#### AIM OF THE TASK
Starting from the line with "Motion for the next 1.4", transcribe each line to the end of the records below. Copy them exactly and write nothing else.
◆ ◆ ◆ ◆ ◆ ◆ ◆
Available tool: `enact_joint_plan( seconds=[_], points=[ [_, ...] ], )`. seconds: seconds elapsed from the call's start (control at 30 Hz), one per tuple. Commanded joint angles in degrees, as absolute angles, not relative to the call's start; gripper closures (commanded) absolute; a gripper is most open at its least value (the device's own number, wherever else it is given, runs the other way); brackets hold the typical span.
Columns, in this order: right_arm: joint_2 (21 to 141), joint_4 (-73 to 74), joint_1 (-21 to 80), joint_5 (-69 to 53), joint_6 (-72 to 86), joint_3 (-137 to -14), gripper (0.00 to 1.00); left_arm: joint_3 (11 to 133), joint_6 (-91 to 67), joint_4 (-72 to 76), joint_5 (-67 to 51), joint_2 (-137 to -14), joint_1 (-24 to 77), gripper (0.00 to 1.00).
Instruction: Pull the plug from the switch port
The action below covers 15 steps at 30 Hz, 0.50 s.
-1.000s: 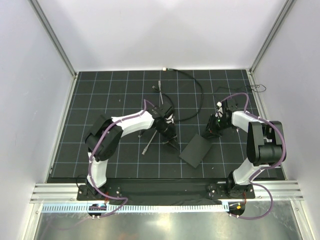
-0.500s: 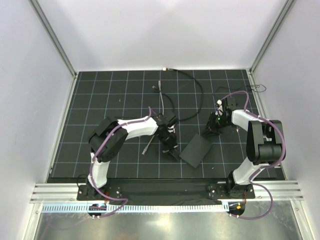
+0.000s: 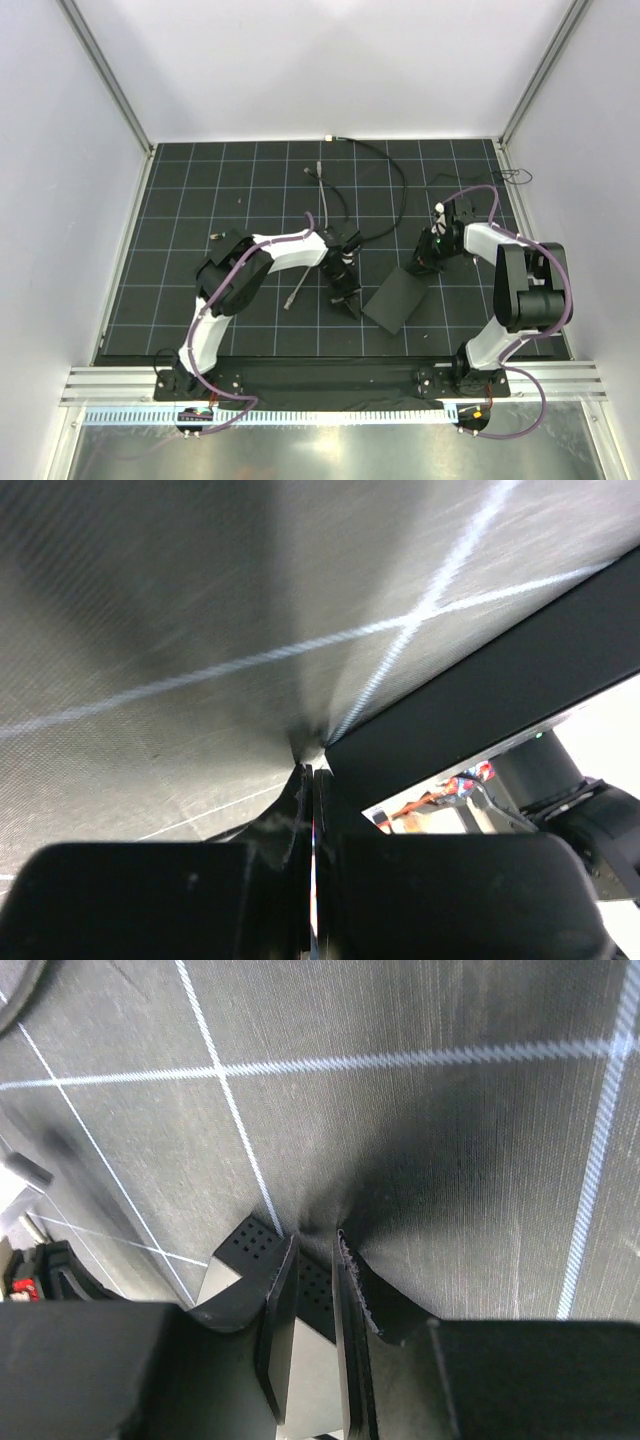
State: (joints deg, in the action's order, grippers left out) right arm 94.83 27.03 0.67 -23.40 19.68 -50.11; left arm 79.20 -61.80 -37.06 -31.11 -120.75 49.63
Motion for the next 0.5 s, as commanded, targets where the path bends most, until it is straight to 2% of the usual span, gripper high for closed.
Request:
enact_joint_plan(
  seconds=[0.0,0.33,0.47],
  points=[
    [92.03,27.42,0.97,-22.67,19.95,-47.82,0.72,85.05,-60.66,-38.13,-28.39,-122.34,49.57,1.0],
    [79.81,31.37,0.88,-17.76,23.47,-41.14,0.71,103.78,-55.55,-47.72,-27.86,-132.44,48.69,1.0],
    [77.69,34.09,-1.23,-15.38,21.89,-42.53,0.7,104.94,-52.48,-50.8,-21.02,-129.92,48.6,1.0]
  ],
)
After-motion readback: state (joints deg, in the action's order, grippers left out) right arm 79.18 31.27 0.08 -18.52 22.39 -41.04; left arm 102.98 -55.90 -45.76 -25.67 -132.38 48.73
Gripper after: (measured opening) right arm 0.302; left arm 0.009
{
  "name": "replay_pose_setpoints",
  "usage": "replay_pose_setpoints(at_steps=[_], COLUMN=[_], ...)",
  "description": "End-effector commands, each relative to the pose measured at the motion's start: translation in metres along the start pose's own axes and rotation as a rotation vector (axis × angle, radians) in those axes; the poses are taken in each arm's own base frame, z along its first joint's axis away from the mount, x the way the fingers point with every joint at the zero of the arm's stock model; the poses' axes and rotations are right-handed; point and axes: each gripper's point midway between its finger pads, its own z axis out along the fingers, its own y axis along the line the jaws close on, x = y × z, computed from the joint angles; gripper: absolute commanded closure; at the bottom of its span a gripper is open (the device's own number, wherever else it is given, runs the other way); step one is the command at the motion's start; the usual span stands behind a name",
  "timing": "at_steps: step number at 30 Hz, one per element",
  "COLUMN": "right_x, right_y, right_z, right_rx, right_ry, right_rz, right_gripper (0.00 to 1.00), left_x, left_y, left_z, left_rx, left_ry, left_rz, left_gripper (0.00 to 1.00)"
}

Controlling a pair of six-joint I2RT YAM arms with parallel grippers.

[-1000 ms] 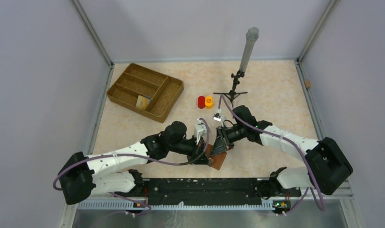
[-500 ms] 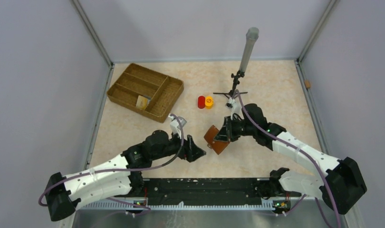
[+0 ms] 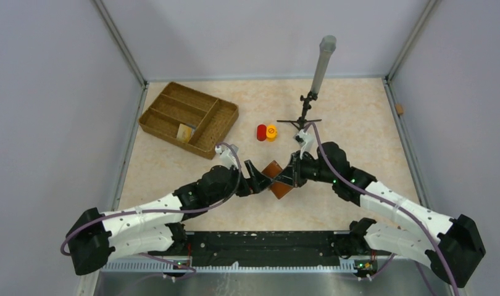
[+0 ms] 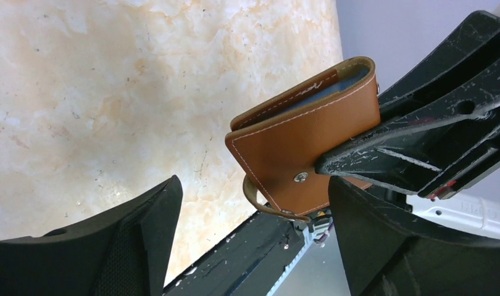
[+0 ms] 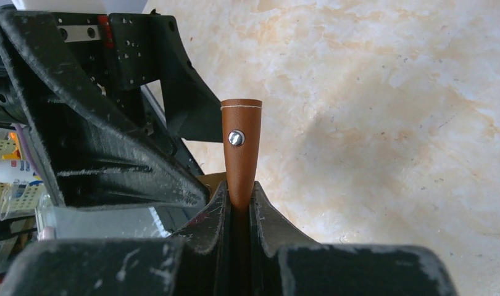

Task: Put the credit cards into the card holder
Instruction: Open the card holder at the center of the board.

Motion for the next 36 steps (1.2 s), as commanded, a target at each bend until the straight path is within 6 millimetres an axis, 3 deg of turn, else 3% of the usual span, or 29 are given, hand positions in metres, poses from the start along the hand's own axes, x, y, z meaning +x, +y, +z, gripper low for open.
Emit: replay_pose_setpoints(at_steps=[1,4,8,11,18,20,21,25,27,29,32,34,36], right_x=[-0.019,-0.022,-0.022,-0.024,-0.023,-0.023,-0.022,-0.015,-0.004,0.005,0.015,0.022,0.028], right_y=[0.014,0.012,0.013,0.016,0.016,0.016,0.015,-0.006,-0.028,-0.048,-0.065,-0.070,-0.071], right_z=[-0.005,-0.006,-0.006,-0.005,-0.005,-0.005,-0.005,-0.002,-0.002,-0.002,-0.001,0.002,0.005], right_rx=[-0.041,-0.026,-0.028,-0.048,-0.046,-0.046,-0.042,0.052,0.153,0.248,0.324,0.331,0.323], right_ry=[-0.089,-0.104,-0.112,-0.120,-0.119,-0.120,-0.120,-0.112,-0.085,-0.067,-0.038,-0.012,0.007], right_rz=[-0.037,-0.028,-0.015,-0.008,-0.001,0.000,0.003,0.024,0.051,0.074,0.079,0.072,0.072], right_gripper=[1.00,1.00,1.00,1.00,1.00,1.00,1.00,1.00,1.00,0.83,0.41,0.31,0.29], left_x=[-0.012,-0.010,-0.005,0.000,0.009,0.011,0.012,0.011,0.009,0.009,0.015,0.021,0.028], left_y=[-0.016,-0.015,-0.014,-0.011,-0.013,-0.013,-0.013,-0.011,-0.011,-0.009,-0.010,-0.011,-0.012], left_z=[0.003,0.002,0.001,0.002,0.003,0.003,0.004,0.001,-0.003,-0.008,-0.013,-0.014,-0.014], left_rx=[0.067,0.068,0.078,0.073,0.093,0.097,0.097,0.102,0.107,0.111,0.132,0.143,0.147], left_ry=[-0.051,-0.041,-0.021,0.001,0.051,0.058,0.063,0.060,0.054,0.061,0.119,0.181,0.241], left_rz=[-0.069,-0.071,-0.074,-0.085,-0.090,-0.093,-0.094,-0.089,-0.076,-0.056,-0.017,0.013,0.043], left_gripper=[0.18,0.37,0.49,0.55,0.58,0.66,0.75,0.98,1.00,1.00,1.00,1.00,1.00])
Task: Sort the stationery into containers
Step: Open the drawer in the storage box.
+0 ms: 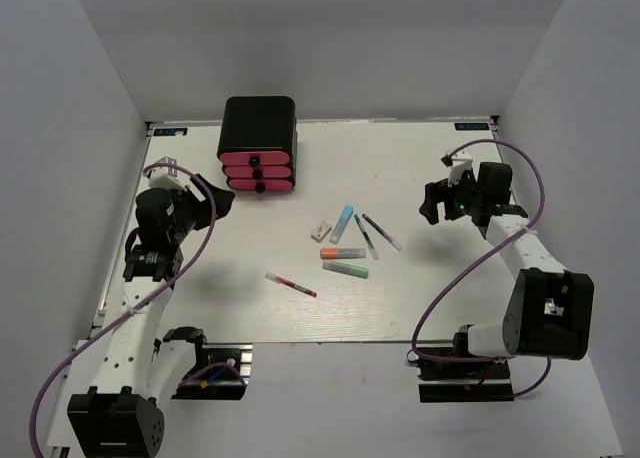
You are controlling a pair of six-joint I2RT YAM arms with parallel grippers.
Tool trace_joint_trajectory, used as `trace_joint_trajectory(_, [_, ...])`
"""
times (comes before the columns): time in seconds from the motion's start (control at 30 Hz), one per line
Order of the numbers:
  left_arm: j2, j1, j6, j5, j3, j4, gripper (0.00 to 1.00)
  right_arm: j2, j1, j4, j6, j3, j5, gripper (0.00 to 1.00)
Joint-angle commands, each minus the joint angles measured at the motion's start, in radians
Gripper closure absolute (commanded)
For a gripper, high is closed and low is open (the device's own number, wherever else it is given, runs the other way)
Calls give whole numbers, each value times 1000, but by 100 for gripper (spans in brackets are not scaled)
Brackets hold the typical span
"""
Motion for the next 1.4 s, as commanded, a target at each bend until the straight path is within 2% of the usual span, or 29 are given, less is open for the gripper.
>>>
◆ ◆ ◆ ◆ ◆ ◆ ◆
#### ANSWER FOR THIS EXERCISE
Motion for the next 1.4 s, as commanded, a target at each bend until the straight path is within 2% of the usual span, or 29 are given, less is open for the gripper.
>>>

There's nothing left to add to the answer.